La mañana llegó y nadie se inmutó por la nube que surgía por el sur, y que, al mediodía, por su velocidad, estaría con las otras; era más pequeña y se ubicó entre las tres, opuesta a la tercera y equidistante de las dos primera sin tocarlas; la parte celeste dentro de ellas eran el rostro propiamente.
Apareció la quinta, ya todos veían una cara ciega de ojos, de cejas, de boca, de nariz; no de orejas, estas estarían tapadas por las dos primeras nubes que era la cabellera, y con bigote. El calor persistía; la gente esperaba, sin manifestarlo, lluvia. Una viejita fue la que descubrió qué eran, «Pero si ese es el rostro del Cristo que está en la iglesia». Hablaba de una pintura de Jesús de cuerpo entero dando el Sermón de la Montaña que estaba en el cimborio de la iglesia San Juan Bautista; y tenía razón. Eran idénticas; pero el del cielo era triste; el otro, sonreía. El párroco lo confirmó; y con eso bastó para que todos se volcaran a adorar la imagen celeste.
Esa noche había tantos feligreses en la iglesia cerciorándose de la semejanza que oficiaron una misa. Al día siguiente quedaron maravillados, ahora la imagen celestial sonreía; le había gustado la misa. Una vez la imagen amaneció triste, rápidamente descubrieron que alguien había cometido un pecado; días después regresó la sonrisa y la alegría en el pueblo, todos caminaban rectamente, sin pecar.
Luego de un mes, Duaca estaba inundada de visitantes, periodistas, cámaras de televisión y estaciones de radio. Los lugareños descubrieron que la figura en el cielo era milagrosa. Dos paralíticos caminaron, y lo curioso es que empezaron torpemente, como aprendiendo a caminar.
Hubo un hecho que tuvo repercusión mundial. Una señora falleció, se hicieron los preparativos pertinentes, la llevaron a la funeraria. Cuando llegó la hora del sepelio, el hijo se dirigió al Señor, allá en el cielo, y le imploró que resucitara a su madre. Todos quedaron pasmados cuando sintieron unos leves quejidos, colocaron la urna en el piso y la abrieron. La señora tenía los ojos abiertos y se oyó un lastimero «Hijo, hijo»; penosamente buscaba aire; clamó otra vez por su hijo; y cerró los ojos. Un médico presente dictaminó que había resucitado, agonizado y fallecido por segunda vez. La habían preparado para el entierro, así que sin vísceras y por el formol que le inyectaron no podía vivir por mucho tiempo. La alegría fue doble, el Mesías respetaba las leyes de la naturaleza, que ya lo sabían, y la muerte tenía remedio. Una semana después, los peregrinantes superaban las cien mil personas.

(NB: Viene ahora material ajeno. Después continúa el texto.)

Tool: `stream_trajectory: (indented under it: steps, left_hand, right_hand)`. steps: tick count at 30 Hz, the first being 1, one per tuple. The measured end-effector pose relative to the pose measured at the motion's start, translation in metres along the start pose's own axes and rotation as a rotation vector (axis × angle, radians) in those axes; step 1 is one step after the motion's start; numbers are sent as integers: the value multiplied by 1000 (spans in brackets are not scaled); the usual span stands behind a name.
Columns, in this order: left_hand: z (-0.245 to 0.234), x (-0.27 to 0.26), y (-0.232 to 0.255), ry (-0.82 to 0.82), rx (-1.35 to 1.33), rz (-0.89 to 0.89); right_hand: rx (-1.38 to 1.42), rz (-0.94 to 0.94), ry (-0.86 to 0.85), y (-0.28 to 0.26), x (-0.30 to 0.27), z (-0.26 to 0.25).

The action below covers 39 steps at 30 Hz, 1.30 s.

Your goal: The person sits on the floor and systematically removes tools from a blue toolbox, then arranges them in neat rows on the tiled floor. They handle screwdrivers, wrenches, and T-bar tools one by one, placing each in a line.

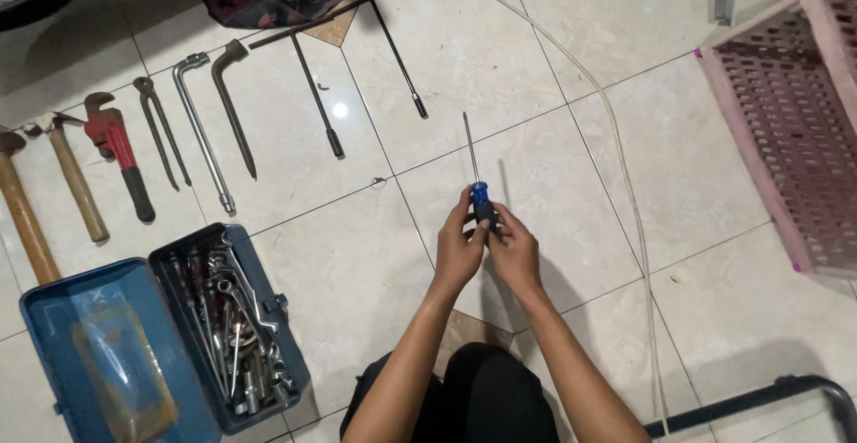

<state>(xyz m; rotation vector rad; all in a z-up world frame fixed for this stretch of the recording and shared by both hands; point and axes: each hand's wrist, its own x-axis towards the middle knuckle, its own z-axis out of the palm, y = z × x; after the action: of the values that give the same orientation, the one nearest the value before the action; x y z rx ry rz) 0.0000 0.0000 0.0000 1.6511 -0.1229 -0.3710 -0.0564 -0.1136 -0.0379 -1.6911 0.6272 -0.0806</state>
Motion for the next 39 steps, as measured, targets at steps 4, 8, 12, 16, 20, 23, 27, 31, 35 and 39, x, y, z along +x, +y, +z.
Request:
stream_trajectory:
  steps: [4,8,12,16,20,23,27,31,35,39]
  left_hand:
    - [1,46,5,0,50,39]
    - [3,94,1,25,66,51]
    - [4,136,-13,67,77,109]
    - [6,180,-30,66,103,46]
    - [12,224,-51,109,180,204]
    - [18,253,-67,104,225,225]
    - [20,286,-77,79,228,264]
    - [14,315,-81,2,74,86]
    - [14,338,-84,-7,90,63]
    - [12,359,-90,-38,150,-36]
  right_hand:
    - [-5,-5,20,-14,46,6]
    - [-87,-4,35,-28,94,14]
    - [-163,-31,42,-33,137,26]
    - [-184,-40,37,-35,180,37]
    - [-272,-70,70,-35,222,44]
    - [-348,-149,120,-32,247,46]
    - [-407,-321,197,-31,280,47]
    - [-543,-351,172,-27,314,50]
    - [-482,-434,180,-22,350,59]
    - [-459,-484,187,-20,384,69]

Llegó noviembre, y la procesión de La Chinita fue realmente escuálida, Duaca acaparaba todas las atenciones. Esto no gustó a las autoridades eclesiásticas, menos cuando la celebración de la Virgen de Guadalupe tuvo pocos feligreses. Claramente no podían permitírselo con la procesión más grande de Venezuela, la de La Divina Pastora.
Lograron que la fuerza aérea bombardeara las nubes con sulfato de plata, sin éxito. La Iglesia Católica llegó a un acuerdo secreto con la Organización Universal de Iglesias para que esta invadiera a Duaca de proselitistas de iglesia protestantes; y dio resultados. La gente empezó a olvidar lo que se veía en el cielo; y lenta y pedacitos a pedacitos la imagen se desvaneció; el Señor había regresado, pero antes de que descendiera del cielo a resucitar a sus muertos, lo mataron por segunda vez; dejaron sin efecto la parausía.